Dear God I hate Statists – that’s you Stephen Timms, Mary Creagh and Kate Green

AN interesting and long piece in The Guardian about the rise of charity food banks in the UK. And here’s the bit that truly pisses me off:

Stephen Timms, shadow work and pensions secretary, says it is a “pretty worrying reflection of what’s going on in the country, when people are dependent on these charitable handouts. My worry is that we are really just at the start of cutting back the benefits system and already a large number of people are not able to buy food for their families. This shouldn’t be happening on the scale that it is now happening.”

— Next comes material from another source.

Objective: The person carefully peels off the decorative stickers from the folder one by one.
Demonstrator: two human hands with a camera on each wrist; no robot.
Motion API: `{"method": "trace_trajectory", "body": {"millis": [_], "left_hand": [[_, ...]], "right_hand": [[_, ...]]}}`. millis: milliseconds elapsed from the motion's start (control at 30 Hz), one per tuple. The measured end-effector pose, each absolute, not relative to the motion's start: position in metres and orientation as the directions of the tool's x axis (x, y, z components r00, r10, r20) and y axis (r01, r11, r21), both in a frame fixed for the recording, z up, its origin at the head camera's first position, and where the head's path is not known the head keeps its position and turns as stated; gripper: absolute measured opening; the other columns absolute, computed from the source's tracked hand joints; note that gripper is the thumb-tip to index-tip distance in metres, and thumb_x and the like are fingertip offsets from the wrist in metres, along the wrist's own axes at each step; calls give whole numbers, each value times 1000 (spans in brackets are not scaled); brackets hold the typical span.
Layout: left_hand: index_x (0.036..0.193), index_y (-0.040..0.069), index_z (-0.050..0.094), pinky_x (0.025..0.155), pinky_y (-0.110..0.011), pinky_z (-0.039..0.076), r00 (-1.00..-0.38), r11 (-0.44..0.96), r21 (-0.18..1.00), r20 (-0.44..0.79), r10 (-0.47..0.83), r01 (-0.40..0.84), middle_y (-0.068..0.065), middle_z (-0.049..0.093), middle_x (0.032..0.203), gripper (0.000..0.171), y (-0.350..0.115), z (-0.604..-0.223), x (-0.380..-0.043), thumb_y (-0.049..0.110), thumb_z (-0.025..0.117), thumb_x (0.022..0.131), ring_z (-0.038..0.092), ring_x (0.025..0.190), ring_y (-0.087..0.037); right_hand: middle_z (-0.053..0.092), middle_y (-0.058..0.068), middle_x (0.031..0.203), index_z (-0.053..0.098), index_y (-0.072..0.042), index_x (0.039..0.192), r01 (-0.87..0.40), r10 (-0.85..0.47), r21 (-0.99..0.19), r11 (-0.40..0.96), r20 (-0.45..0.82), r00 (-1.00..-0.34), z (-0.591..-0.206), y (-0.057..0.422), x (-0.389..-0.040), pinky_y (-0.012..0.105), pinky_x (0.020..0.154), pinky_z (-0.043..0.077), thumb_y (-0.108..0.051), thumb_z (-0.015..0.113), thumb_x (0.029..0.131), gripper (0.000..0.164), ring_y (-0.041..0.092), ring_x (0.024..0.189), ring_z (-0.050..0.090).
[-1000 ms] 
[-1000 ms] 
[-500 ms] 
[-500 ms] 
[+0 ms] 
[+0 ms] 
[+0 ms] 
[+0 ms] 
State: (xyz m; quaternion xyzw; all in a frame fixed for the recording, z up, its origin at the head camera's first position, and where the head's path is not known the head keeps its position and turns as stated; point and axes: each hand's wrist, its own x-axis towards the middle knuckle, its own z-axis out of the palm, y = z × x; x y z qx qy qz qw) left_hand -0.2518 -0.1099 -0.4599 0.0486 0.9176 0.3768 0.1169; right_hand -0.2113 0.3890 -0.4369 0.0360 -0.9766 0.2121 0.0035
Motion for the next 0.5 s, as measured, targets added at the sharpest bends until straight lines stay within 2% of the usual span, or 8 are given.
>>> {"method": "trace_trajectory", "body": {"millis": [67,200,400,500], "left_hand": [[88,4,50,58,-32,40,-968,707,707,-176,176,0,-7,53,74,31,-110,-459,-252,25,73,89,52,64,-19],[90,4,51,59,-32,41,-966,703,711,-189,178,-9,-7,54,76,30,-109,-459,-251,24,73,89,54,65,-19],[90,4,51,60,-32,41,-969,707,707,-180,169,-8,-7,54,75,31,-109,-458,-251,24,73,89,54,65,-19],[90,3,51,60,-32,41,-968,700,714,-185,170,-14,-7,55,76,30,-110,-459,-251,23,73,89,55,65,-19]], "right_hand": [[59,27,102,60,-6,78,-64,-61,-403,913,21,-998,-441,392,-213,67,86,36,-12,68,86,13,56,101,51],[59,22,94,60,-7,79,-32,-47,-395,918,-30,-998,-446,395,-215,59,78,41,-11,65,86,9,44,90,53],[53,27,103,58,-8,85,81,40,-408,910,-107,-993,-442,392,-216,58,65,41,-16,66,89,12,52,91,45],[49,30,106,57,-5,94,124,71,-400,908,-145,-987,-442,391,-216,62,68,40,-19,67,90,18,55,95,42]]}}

Manchester Labour MP, and former head of the Child Poverty Action Group, Kate Green describes the growth of food banks as a disgrace. “I feel a real burning anger about them,” she says. “People are very distressed at having to ask for food; it’s humiliating and distressing.”

….

Mary Creagh, shadow environment minister, who has responsibility for food and was brought up in Coventry, is ambivalent about the rise in food banks. “There’s something about feeling that you are asking for charity rather than getting something from the state … it’s humiliating; it involves swallowing your dignity, travelling distances to the centres and walking home with plastic bags,” she says.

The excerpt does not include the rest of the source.